21 czerwca 2020

Holenderska dziewczyna – recenzja

10 czerwca nakładem Wydawnictwa Relacja ukazało się tłumaczenie, wydanej w 2010 roku, „Holenderskiej dziewczyny”, powieści, za którą Marente de Moor otrzymała Europejską Nagrodę Literacką oraz AKO Literatuurprijs – najważniejszą nagrodę literacką w Holandii.

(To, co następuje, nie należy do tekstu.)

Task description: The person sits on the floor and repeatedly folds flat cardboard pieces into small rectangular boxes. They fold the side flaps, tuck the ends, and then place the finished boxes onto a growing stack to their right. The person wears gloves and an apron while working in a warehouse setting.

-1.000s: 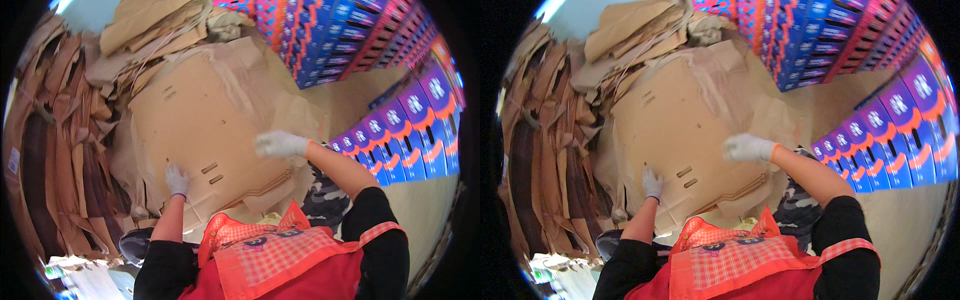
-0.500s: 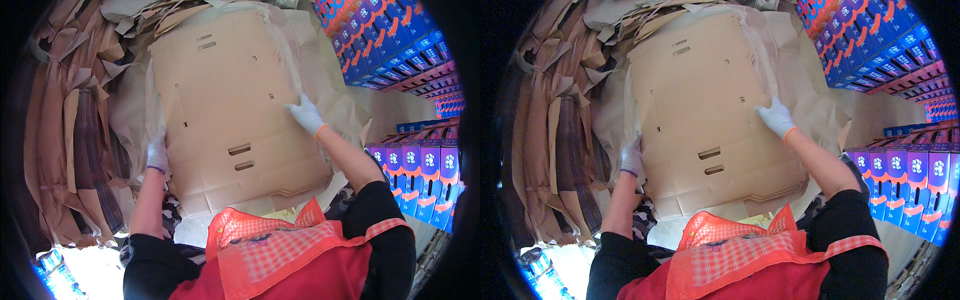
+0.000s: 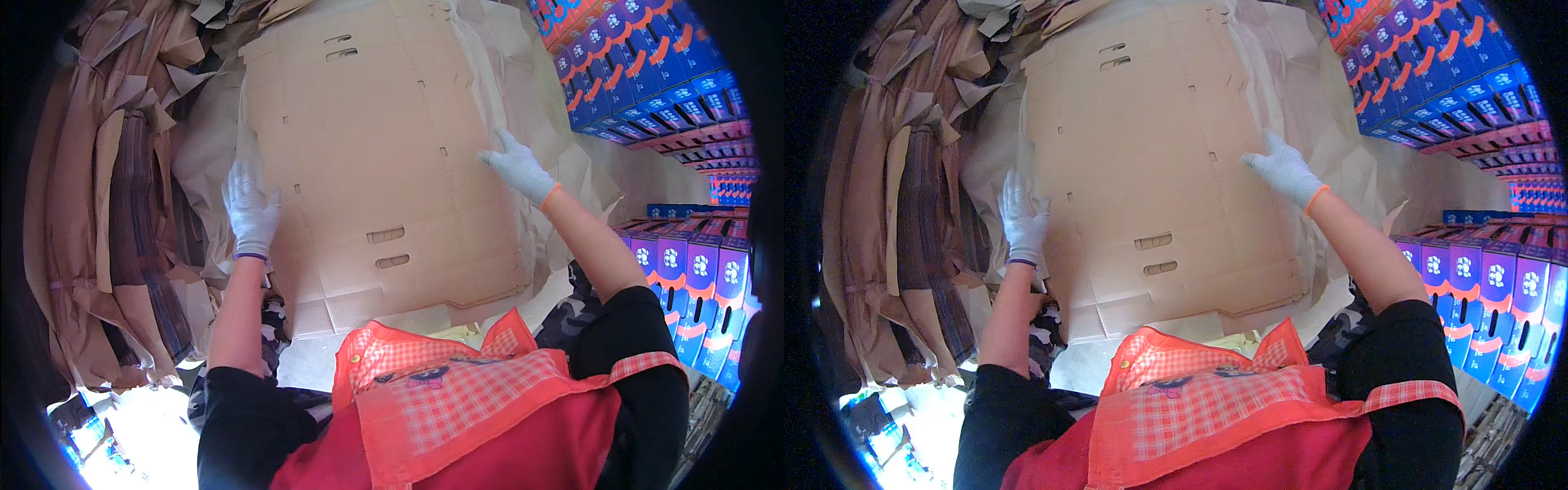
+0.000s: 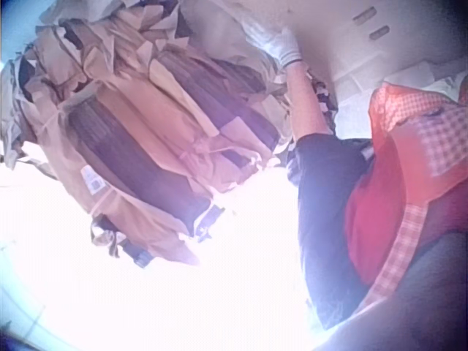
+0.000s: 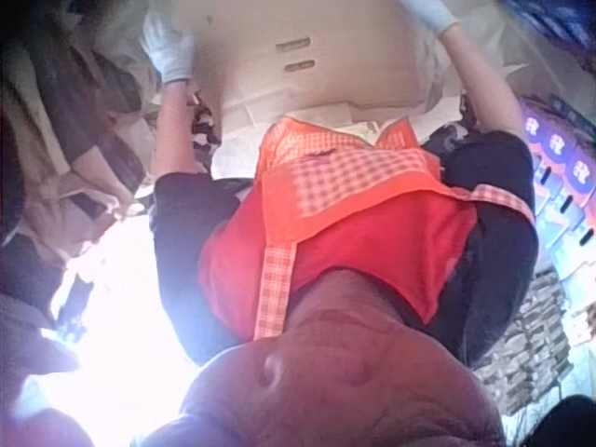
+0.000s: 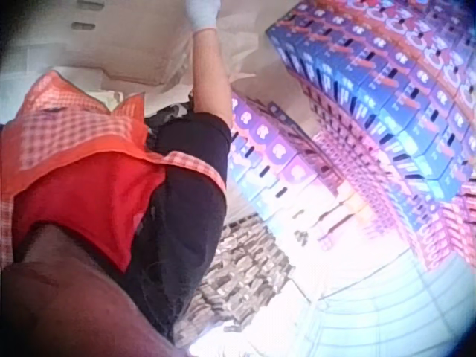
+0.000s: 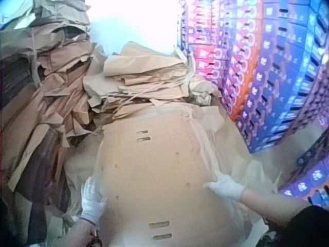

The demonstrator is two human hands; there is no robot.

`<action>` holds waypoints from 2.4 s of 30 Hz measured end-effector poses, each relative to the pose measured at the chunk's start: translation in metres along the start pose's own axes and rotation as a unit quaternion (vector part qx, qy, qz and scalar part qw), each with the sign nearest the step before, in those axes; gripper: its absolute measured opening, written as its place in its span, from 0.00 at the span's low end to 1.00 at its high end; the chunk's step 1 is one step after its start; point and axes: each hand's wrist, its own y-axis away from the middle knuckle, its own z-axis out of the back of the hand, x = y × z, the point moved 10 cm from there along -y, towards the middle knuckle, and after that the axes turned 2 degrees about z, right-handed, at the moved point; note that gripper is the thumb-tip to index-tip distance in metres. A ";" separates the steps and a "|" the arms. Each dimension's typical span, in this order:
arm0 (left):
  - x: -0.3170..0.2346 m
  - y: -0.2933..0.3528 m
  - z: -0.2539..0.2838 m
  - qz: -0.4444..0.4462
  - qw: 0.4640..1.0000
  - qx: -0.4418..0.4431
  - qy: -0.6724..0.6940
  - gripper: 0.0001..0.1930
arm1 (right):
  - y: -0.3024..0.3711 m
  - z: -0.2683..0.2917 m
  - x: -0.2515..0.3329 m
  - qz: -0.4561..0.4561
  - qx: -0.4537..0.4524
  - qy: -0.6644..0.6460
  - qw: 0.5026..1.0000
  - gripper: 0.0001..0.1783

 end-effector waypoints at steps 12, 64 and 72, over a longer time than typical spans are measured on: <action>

Główną bohaterkę powieści, osiemnastoletnią Jannę, poznajemy w 1936 roku. Dziewczyna jest swego rodzaju symbolem, ma bowiem tyle lat ile pokój w Europie. Ojciec wysyła ją z rodzinnego Maastricht do Raeren pod Akwizgranem, gdzie ma uczyć się szermierki pod czujnym okiem niemieckiego barona Egona von Böttichera. Ma do przejechania zaledwie kilkadziesiąt kilometrów, jednak diametralnie zmienia się atmosfera wokół niej – trafia do spokojnej rezydencji na peryferiach. Sielankowa atmosfera tego miejsca zdaje się być efemeryczna, bowiem w powietrzu czuć zapach zbliżającej się wojny. Niemcy się zbroją, w radiu słychać doniesienia o kolejnych imperialnych dążeniach Hitlera, a odwiedzający Egona goście witają się rzymskim salutem i rozprawiają o konieczności zjednoczenia się wszystkich Germanów.

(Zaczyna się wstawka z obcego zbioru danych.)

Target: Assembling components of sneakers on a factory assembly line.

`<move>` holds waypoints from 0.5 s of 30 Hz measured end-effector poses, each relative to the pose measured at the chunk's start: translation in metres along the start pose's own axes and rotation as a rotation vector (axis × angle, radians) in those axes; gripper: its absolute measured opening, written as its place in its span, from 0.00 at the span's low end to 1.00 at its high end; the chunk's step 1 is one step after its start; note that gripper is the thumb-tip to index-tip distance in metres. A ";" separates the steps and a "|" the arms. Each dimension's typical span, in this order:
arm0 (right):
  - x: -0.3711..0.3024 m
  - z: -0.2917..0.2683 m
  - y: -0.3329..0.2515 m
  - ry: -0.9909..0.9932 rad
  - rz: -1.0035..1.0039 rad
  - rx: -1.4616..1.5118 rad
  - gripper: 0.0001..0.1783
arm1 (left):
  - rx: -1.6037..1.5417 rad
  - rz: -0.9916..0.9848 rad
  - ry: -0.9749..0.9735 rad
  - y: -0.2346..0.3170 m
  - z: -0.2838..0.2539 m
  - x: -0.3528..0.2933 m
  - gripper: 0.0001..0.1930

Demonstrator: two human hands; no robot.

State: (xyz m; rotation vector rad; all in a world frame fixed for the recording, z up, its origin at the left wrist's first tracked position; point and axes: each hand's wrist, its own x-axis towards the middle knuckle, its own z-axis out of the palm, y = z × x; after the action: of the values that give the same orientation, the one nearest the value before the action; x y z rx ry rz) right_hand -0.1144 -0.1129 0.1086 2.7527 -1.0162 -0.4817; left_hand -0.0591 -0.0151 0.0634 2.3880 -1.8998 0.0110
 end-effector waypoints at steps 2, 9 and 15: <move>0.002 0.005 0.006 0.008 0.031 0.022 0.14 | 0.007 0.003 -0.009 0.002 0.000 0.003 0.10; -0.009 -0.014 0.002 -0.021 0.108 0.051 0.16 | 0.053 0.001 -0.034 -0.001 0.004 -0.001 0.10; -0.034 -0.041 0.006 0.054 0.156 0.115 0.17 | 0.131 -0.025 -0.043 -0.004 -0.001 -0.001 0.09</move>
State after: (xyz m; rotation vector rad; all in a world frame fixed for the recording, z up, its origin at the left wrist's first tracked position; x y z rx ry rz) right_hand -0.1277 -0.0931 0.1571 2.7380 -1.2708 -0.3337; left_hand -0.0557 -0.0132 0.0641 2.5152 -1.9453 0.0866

Podobnie jak Janna, początkowo nie wiemy co łączy Jacqa, jej ojca, z Egonem. Gospodarz jest bardzo tajemniczy, nie okazuje emocji, choć dziewczyna od początku wyczuwa, że ten kryje w sobie ból i niepokój. Janna szybko orientuje się, że nie trafiła do Raeren przypadkiem. Jej przypuszczenia zaczynają się potwierdzać, gdy w jednym ze schowków odkrywa listy, które w czasie I wojny światowej gospodarz wymieniał z jej ojcem. Co ciekawe, wśród nich znajdują się również listy nigdy nie wysłane. Czytając je razem z bohaterką odkrywamy przeszłość obu mężczyzn, co powoduje, że książkę czyta się jak dobry kryminał. Retrospekcje w postaci listów czytanych przez Jannę nadają książce pewien rytm. Dziewczyna uświadamia sobie, że tak naprawdę niewiele wiedziała o swoim ojcu. Jacq, niezależnie od tego czy w pełni świadomie czy nie, wykorzystał ją w bardzo dziwnej rozgrywce między nim z Egonem. Ojciec na pewno nie przypuszczał, że między jego córką i starym znajomym, oprócz relacji mistrz-uczennica, może nawiązać się również erotyczna więź. Dwubiegunowa relacja Egona z Janną przywodzi na myśl związek Reynoldsa Woodcocka z Almą, z wybitnego filmu Paula Thomasa Andersona pt. „Nić widmo”.

„Holenderska dziewczyna”  – to uniwersalna opowieść, którą momentami czyta się jak baśń. Mamy tu młodą dziewczynę, która pod wpływem nowej sytuacji przechodzi przemianę, poznaje świat, kształtuje swój charakter i dojrzewa. Odkrywa także swoją emocjonalność, odmienność, a przede wszystkim buzującą młodzieńczą namiętność. Konfrontuje się z rzeczywistością, odkrywa, że wszystkim wokół doskwiera samotność – jej ojcu, gospodarzowi, domowej służbie.

Pełno tu również symboliki. Już sam tytuł można odczytywać dwuznacznie – „Nederlandse maagd” da się przetłumaczyć jako „holenderską dziewicę”. Tak mówiono o Holandii, która w trakcie I wojny światowej utrzymała neutralność, w pewien sposób, przez swoją bierność, zachowała swoje dziewictwo. Teraz znów stanie przed trudnym zadaniem poddania się naporowi nazistów i opowiedzenia się po jakieś stronie. Autorka przyznała w wywiadzie, że Holendrzy nie żyją na co dzień swoją historią, dlatego zdziwił ją sukces powieści. Uniwersalność tej opowieści polega również na tym, że w różnych krajach można tę historię odczytywać na inny sposób.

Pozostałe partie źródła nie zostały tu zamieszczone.